Waymo is planning to resume testing its autonomous vehicles in Arizona on May 11th, nearly two months after pausing its robotaxi service as a result of the COVID-19 pandemic. But some of the company’s backup drivers are worried that Waymo may be rushing back into service too quickly.

In a blog post, the company said it was taking a “tiered approach” to returning its vehicles to the road. Waymo says it has redesigned its vehicle depots in Arizona to conform with social distancing guidelines, including limiting the number of people that will be allowed inside at any given time. Employees will receive personal protective gear, like face masks and gloves. And the facilities and the company’s fleet of autonomous vehicles will be cleaned multiple times a day.

In addition, employees will receive temperature checks when arriving for work each day. And employees who are at high risk for COVID-19, or who have child care issues, can opt to work from home. Each vehicle will only feature one backup driver during testing to comply with social distancing guidelines.

But the company won’t be fully operational. Waymo’s ride-hailing service, Waymo One, will remain on pause. And Waymo says it won’t resume testing in other cities like San Francisco, Detroit, and Los Angeles until the company is convinced it’s safe.

“We’re taking a thoughtful and measured approach towards bringing our driving operations back on the road,” the company said in a blog post.

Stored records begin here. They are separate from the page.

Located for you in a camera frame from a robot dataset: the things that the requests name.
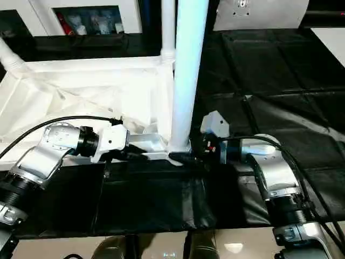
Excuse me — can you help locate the white plastic table top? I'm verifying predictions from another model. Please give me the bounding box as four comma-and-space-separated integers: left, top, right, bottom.
0, 56, 195, 173

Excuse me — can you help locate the white plastic table leg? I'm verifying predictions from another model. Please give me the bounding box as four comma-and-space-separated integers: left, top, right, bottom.
0, 37, 27, 74
160, 0, 178, 66
168, 0, 210, 156

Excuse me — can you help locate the black padded work mat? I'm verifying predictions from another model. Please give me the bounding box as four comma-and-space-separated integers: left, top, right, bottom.
0, 28, 345, 240

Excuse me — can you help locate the patterned white jar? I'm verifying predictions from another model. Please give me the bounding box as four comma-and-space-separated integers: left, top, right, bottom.
99, 15, 111, 35

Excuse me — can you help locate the red bottle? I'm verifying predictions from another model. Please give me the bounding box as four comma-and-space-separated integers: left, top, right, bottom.
59, 15, 73, 36

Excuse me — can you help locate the black cabinet with gold label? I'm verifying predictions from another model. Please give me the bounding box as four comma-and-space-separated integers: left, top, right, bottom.
141, 0, 222, 35

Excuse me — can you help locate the grey printed cushion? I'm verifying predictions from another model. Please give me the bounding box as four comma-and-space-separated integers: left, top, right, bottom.
213, 0, 310, 32

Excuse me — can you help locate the white glass-door cabinet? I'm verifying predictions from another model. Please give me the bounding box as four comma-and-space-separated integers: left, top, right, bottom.
0, 0, 144, 38

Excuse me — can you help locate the white flat board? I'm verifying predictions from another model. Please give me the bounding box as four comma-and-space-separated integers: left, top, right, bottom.
309, 25, 345, 69

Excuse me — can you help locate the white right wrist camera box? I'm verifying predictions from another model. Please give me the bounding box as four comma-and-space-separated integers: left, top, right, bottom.
201, 109, 231, 165

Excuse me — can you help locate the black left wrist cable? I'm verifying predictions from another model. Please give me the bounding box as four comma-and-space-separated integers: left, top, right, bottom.
0, 115, 125, 159

But the company’s operations team, which is largely comprised of employees who work for Waymo’s third-party contractor — a French transit company called Transdev North America — is not all convinced of the company’s commitment to safety.

“The measures they’re taking seem above and beyond on paper,” said one Arizona-based backup driver. “But at the same time, Arizona hasn’t seen 14 days of new case decline yet either.”

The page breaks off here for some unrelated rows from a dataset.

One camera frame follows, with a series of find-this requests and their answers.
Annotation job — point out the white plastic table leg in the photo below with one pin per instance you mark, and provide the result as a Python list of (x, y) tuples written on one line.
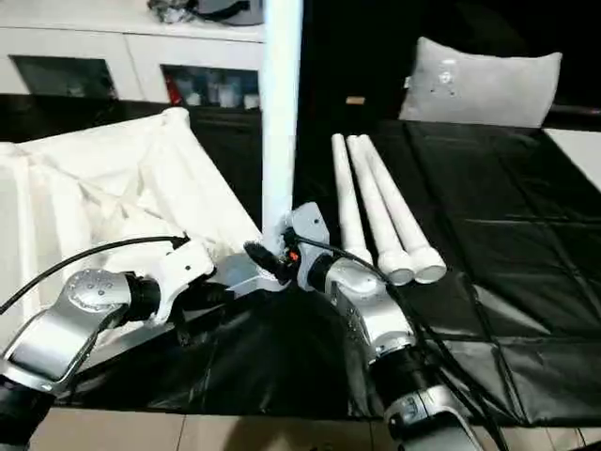
[(399, 202), (279, 117), (349, 202), (375, 202)]

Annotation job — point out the white plastic table top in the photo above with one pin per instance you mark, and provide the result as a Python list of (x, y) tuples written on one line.
[(94, 178)]

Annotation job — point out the small brown tag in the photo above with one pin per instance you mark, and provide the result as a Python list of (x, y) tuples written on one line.
[(355, 100)]

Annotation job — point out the black table mat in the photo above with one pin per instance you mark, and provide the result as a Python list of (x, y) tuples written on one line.
[(493, 211)]

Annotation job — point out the grey pot on cabinet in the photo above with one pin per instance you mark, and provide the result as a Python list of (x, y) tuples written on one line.
[(225, 9)]

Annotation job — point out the white glass-door cabinet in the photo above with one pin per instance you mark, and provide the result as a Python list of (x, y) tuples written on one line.
[(117, 47)]

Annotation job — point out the grey pillow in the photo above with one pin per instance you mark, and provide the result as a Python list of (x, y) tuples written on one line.
[(479, 89)]

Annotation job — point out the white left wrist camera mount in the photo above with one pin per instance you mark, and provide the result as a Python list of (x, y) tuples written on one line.
[(183, 272)]

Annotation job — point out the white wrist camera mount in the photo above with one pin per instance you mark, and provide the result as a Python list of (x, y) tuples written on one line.
[(312, 225), (183, 272)]

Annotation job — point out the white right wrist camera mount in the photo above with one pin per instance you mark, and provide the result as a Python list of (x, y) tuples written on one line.
[(312, 225)]

There have been almost 10,000 cases of COVID-19 in Arizona, and 450 deaths, according to AZ Central. The state’s Republican Governor Doug Ducey announced recently the phased reopening of the state’s businesses, including salons, restaurants, and coffee shops.

One member of Waymo’s operations team, who is based at the company’s Mountain View, California headquarters, expressed concern that Waymo will try to resume testing too early. Most the test rides in California are done with two employees in the vehicle. Unlike Arizona, very few of the company’s California ops team is trained to ride in the company’s autonomous vehicles by themselves.

“It feels like they’re using [Arizona] as a control group to decide if they can push us back in,” said the driver. “Arizona has always gotten test policies and whatnot first, but this seems like way too large of a risk since the number of deaths and cases is still increasing.” (A Waymo spokesperson noted that driving operations first resumed at the company’s closed testing site in Central California two weeks ago.)

As The Verge has previously reported, tension is high between Waymo and its operation staff since the company signed a contract with Transdev last year. Vacation time was cut, health insurance didn’t improve, and issues of workplace safety went unaddressed, according to a half-dozen workers who spoke to The Verge for a story last month. And drivers said they were increasingly nervous about picking up passengers amid the growing COVID-19 pandemic, and that the outbreak is exposing divisions between drivers and full-time employees at the Google spinoff.

But Waymo has continued to pay its workers despite two months of downtime, while other self-driving companies have cut their operations staff. The Arizona-based driver said the company appears to be listening to employee concerns about rushing too quickly back into testing and ride-hailing.

“[Waymo One] was a huge sticking point with drivers at the beginning of this,” the driver said, “so hopefully they got the message and don’t even consider it until we are at whatever our new normal is.”

پشتیبان شبکه کیست و چه وظایفی دارد؟ کوشا شبکه اریکه مجله کارت ویدئو.